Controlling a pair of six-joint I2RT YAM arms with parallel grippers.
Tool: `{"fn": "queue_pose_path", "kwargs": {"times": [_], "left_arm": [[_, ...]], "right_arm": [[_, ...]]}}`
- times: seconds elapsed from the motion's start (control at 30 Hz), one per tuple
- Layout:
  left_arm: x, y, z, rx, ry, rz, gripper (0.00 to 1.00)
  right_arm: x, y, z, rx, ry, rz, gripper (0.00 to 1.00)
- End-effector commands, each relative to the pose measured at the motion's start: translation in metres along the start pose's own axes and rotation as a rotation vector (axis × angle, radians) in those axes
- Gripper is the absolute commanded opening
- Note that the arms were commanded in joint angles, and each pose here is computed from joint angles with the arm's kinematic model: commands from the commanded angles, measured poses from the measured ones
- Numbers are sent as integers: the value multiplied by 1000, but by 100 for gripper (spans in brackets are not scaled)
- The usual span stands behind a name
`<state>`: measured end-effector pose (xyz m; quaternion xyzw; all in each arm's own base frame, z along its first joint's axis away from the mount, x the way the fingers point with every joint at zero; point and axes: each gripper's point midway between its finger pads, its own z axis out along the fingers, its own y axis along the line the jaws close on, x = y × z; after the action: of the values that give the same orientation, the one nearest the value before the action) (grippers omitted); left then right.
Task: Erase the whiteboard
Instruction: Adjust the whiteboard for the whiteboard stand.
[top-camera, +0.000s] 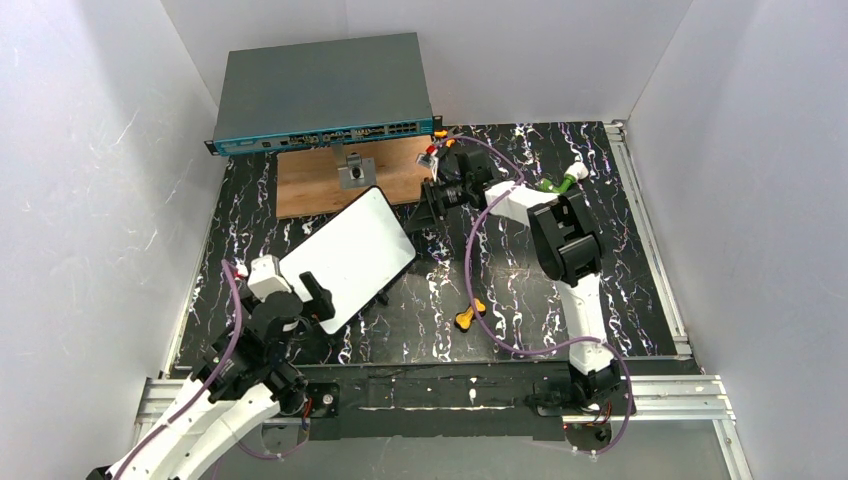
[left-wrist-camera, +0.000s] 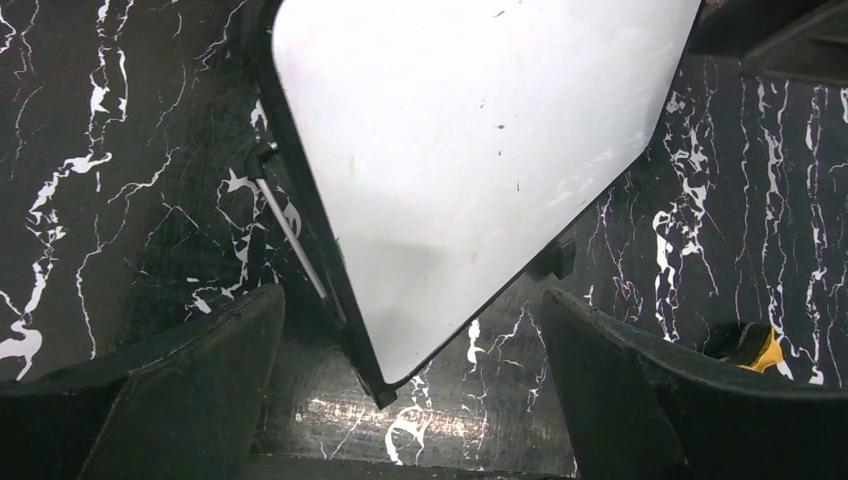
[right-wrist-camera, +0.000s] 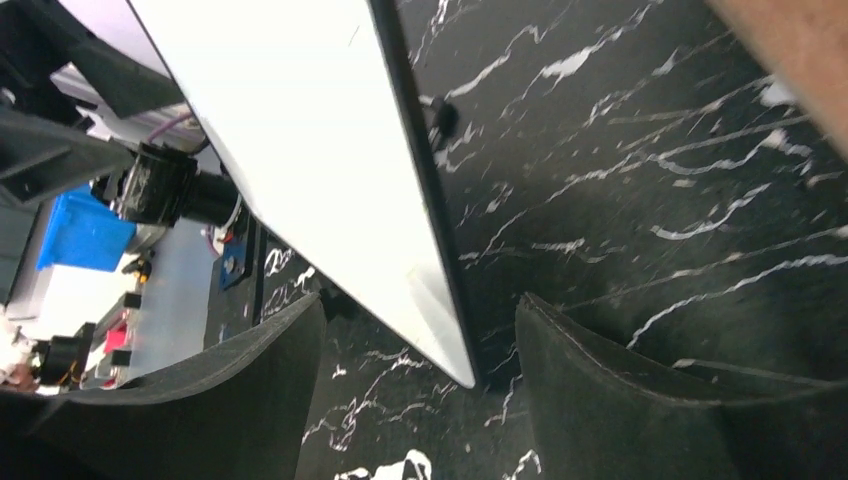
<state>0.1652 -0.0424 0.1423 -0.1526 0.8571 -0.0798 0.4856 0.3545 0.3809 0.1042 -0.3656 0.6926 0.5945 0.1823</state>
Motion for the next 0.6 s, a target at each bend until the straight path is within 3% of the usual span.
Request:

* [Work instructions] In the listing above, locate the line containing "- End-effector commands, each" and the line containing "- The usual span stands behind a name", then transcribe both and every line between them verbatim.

* [Reply]
- End-effector commands, each relative to the pose measured at the motion's start: translation in metres along the start pose's own axes and rotation as a rotation vector (axis × angle, radians) in those axes
- Gripper is the absolute commanded opening
- Note that the arms were commanded in joint angles, and each pose here is computed from joint angles with the arm's kinematic model: commands from the commanded angles, measured poses from the measured ones
- Numbers are sent as integers: the value multiplied by 1000, but by 100 for gripper (spans in brackets are not scaled)
- The usual span stands behind a name

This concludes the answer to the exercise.